In the data below, find the line containing "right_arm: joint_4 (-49", then set down that line and every later line up to and including the line containing "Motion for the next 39", exactly.

-------------------------

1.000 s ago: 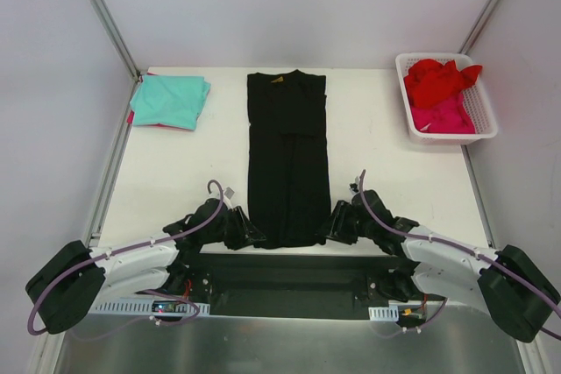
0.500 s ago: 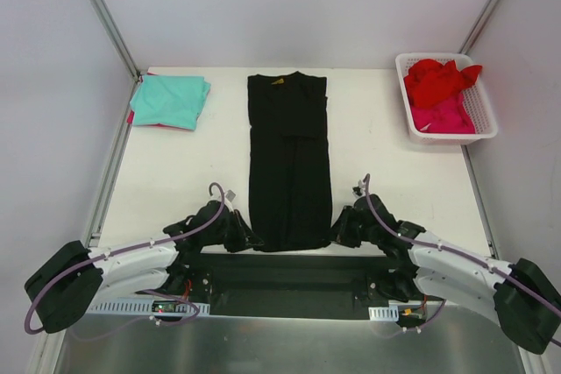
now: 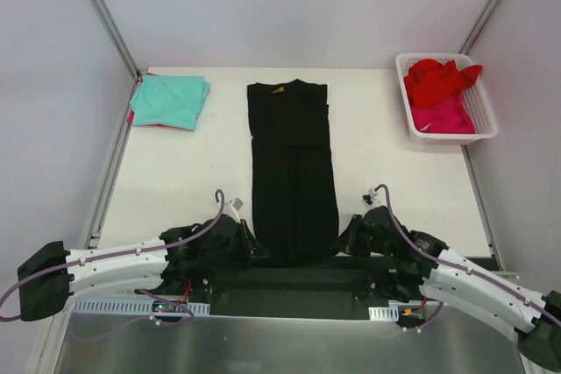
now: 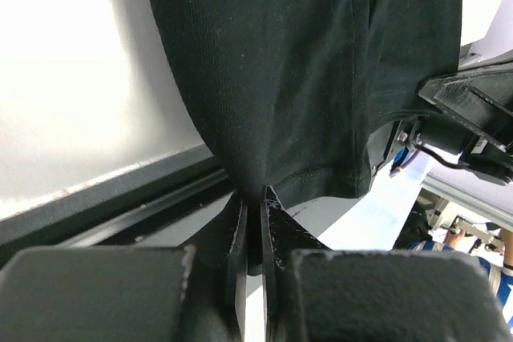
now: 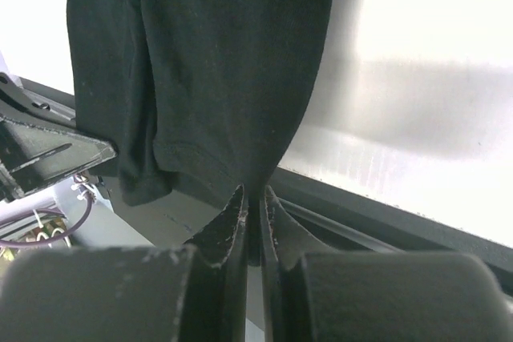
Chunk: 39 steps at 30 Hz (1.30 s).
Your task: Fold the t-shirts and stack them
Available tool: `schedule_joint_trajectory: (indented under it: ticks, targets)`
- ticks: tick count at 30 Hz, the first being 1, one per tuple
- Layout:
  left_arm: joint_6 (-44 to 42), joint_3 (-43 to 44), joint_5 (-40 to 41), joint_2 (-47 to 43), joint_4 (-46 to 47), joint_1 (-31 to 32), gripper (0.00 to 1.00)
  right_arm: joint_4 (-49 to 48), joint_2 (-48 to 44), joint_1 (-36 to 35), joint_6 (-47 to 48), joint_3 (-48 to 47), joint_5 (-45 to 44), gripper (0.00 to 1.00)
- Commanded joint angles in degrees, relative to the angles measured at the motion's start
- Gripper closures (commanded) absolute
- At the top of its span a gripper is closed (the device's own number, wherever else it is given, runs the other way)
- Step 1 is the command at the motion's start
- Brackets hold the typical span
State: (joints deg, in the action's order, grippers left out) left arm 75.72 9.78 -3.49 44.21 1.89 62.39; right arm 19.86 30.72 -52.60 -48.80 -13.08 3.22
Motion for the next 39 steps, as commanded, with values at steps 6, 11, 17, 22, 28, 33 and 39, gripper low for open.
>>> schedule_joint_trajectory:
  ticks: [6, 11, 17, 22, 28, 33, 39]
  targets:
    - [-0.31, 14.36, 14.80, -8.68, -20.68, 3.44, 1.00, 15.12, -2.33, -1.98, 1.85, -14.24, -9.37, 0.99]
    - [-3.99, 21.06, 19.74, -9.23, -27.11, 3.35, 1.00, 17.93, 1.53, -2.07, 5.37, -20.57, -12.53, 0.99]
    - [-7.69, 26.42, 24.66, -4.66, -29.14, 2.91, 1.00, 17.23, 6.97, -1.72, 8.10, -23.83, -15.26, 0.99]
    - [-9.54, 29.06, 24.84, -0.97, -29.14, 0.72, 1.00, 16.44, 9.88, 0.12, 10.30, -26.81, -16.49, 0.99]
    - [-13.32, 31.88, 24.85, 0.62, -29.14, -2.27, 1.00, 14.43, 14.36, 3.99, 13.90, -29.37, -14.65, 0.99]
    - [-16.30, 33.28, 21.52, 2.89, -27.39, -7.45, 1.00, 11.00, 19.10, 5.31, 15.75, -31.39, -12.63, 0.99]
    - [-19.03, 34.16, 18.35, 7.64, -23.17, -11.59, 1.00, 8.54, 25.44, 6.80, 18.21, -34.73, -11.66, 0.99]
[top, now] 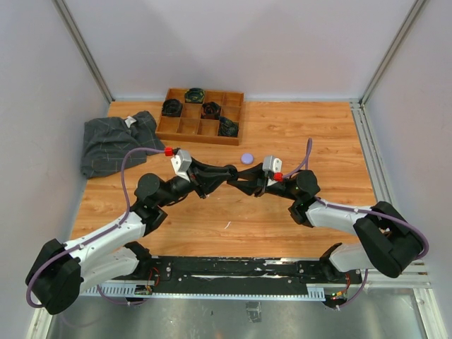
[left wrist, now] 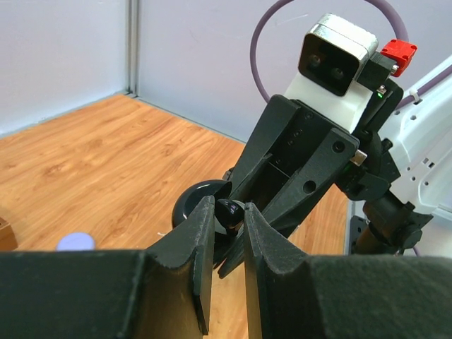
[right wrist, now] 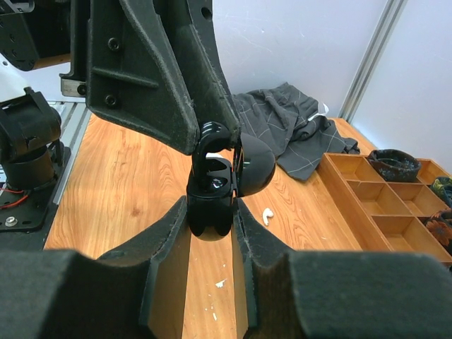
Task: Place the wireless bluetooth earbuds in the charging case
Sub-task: Place the earbud in the charging case.
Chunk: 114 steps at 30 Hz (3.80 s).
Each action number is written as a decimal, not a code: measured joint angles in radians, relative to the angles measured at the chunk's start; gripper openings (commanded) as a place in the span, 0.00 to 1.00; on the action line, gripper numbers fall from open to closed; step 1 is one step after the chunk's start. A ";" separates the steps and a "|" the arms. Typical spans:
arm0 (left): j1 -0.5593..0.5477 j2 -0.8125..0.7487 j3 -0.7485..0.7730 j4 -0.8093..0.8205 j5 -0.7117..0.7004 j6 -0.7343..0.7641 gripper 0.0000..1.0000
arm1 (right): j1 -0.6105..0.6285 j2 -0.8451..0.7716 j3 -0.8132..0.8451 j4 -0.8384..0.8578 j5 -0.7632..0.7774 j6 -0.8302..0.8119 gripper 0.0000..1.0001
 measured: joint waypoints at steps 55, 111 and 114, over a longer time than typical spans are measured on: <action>-0.001 -0.027 0.311 -0.658 -0.022 -0.130 0.37 | 0.000 -0.008 0.000 -0.041 -0.002 -0.045 0.01; -0.001 0.135 0.544 -1.147 -0.126 -0.299 0.14 | 0.018 -0.092 0.000 -0.316 0.063 -0.245 0.01; -0.001 0.135 0.548 -1.147 -0.113 -0.258 0.14 | 0.018 -0.092 0.000 -0.319 0.062 -0.250 0.01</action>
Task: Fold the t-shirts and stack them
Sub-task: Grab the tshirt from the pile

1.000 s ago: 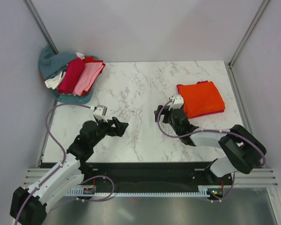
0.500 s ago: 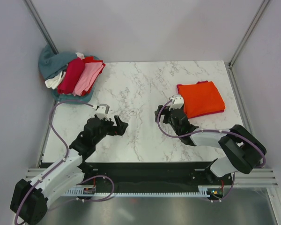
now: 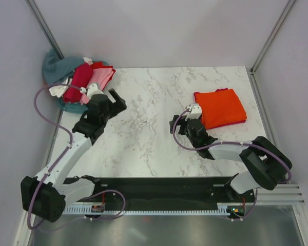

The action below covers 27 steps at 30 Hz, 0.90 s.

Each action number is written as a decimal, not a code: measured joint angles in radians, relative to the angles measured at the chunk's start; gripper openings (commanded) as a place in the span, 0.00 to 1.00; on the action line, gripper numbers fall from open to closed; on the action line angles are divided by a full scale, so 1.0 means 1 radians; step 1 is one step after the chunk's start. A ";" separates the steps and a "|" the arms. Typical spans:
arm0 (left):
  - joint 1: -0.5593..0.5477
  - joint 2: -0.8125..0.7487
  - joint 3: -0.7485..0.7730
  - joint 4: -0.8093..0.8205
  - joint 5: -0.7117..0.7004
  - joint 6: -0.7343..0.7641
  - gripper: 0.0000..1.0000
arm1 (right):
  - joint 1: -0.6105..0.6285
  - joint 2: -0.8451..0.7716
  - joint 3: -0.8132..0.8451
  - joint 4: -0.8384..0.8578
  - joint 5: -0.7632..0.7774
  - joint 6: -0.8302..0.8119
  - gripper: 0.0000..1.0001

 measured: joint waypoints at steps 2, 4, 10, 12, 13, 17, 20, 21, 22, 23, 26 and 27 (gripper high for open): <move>0.076 0.067 0.120 -0.044 -0.018 -0.021 0.98 | 0.000 0.000 0.000 -0.001 0.000 0.002 0.98; 0.153 0.141 0.226 -0.070 -0.043 -0.053 0.93 | 0.000 0.000 0.000 -0.002 0.000 0.006 0.98; 0.281 0.330 0.346 -0.122 -0.098 -0.242 0.81 | 0.000 0.000 0.000 -0.002 0.000 0.016 0.98; 0.297 0.377 0.346 -0.147 -0.123 -0.329 0.81 | 0.000 0.000 0.000 -0.002 0.000 0.018 0.98; 0.299 0.399 0.346 -0.157 -0.142 -0.370 0.81 | 0.000 0.000 0.000 -0.002 0.000 0.019 0.98; 0.300 0.489 0.371 -0.190 -0.192 -0.462 0.80 | 0.000 0.000 0.000 -0.003 0.000 0.021 0.98; 0.301 0.550 0.407 -0.191 -0.237 -0.484 0.80 | 0.000 0.000 0.000 -0.002 0.000 0.021 0.98; 0.302 0.561 0.413 -0.191 -0.250 -0.493 0.79 | 0.000 0.001 0.000 -0.003 -0.001 0.021 0.98; 0.304 0.569 0.417 -0.192 -0.258 -0.501 0.78 | 0.000 0.001 0.000 -0.003 0.000 0.021 0.98; 0.308 0.577 0.420 -0.192 -0.270 -0.508 0.75 | 0.000 0.001 0.000 -0.003 0.000 0.021 0.98; 0.320 0.605 0.443 -0.191 -0.300 -0.513 0.63 | 0.000 0.001 0.000 -0.003 -0.001 0.021 0.98; 0.322 0.618 0.456 -0.188 -0.310 -0.513 0.60 | 0.000 0.001 0.000 -0.003 -0.001 0.021 0.98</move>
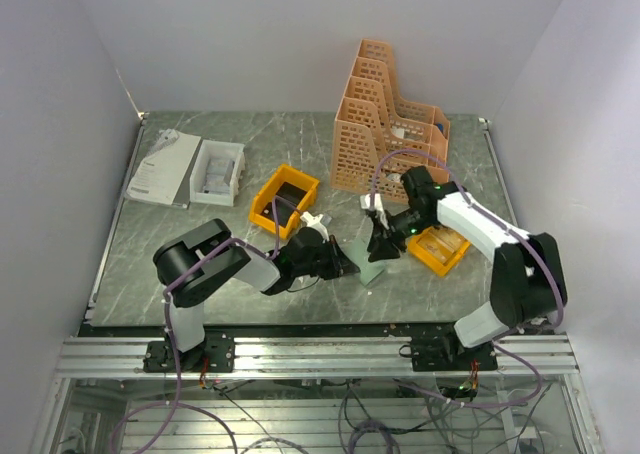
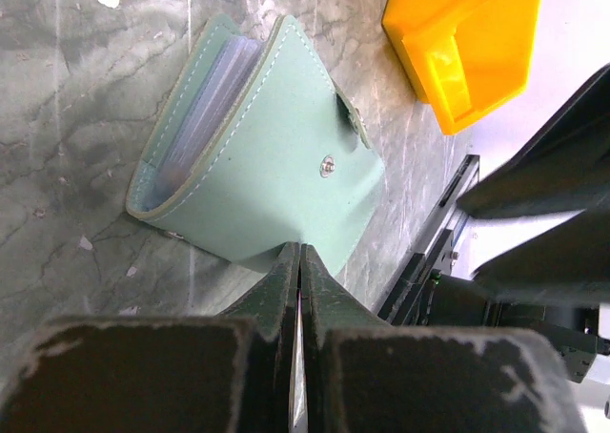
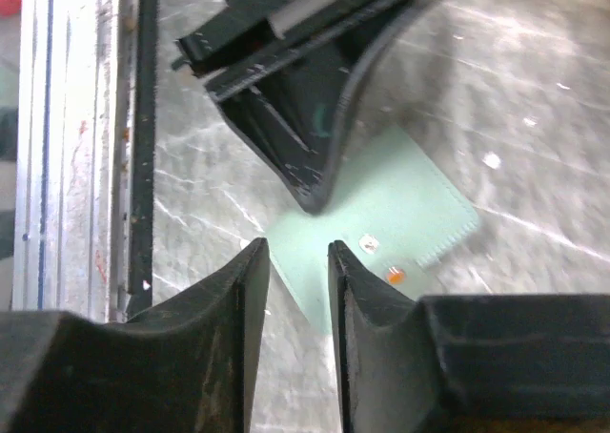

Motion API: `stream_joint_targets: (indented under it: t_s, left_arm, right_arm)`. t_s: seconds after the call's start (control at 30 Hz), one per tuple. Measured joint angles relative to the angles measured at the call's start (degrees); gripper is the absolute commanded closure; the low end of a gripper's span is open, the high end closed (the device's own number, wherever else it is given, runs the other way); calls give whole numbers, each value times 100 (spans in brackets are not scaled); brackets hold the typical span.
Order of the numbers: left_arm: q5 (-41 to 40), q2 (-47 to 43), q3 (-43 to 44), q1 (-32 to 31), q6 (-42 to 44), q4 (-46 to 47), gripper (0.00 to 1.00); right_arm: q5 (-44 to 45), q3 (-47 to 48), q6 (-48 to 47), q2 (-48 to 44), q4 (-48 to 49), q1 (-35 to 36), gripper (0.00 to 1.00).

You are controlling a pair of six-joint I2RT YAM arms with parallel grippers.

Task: Put the credit cards into the card holder
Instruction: Close the card holder at the center of the board.

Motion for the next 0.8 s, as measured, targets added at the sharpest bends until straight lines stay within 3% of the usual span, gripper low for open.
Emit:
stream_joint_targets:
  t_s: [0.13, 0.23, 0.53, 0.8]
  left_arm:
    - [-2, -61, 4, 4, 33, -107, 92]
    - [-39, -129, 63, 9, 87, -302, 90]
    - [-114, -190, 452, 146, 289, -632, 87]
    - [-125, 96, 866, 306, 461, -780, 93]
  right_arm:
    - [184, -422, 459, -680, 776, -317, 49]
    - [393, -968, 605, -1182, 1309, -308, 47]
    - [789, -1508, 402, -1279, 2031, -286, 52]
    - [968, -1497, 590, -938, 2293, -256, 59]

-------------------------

> **SOLUTION TO THIS TASK**
  right_arm: joint_4 (-49 to 48), joint_2 (-48 to 44), joint_1 (-36 to 35), joint_6 (-47 to 48), joint_3 (-48 to 47), joint_5 (-45 to 44), gripper (0.00 to 1.00)
- Commanded joint angles in degrees, relative to the angles measured at the motion's start
- Gripper closures (commanded) absolute
- At the top of its span a gripper is closed (the device's own number, wherever else it is given, runs the other way)
- Step 1 is the command at the motion's start
- Brackets hold the typical span
State: (joints deg, in the action's order, grippers left out) left arm 75.72 9.78 -3.49 44.21 1.89 62.39; right arm 19.86 30.72 -52.60 -48.80 -13.08 3.22
Motion for the next 39 steps, as commanded, with values at steps 6, 11, 17, 22, 28, 33 and 39, gripper low for open.

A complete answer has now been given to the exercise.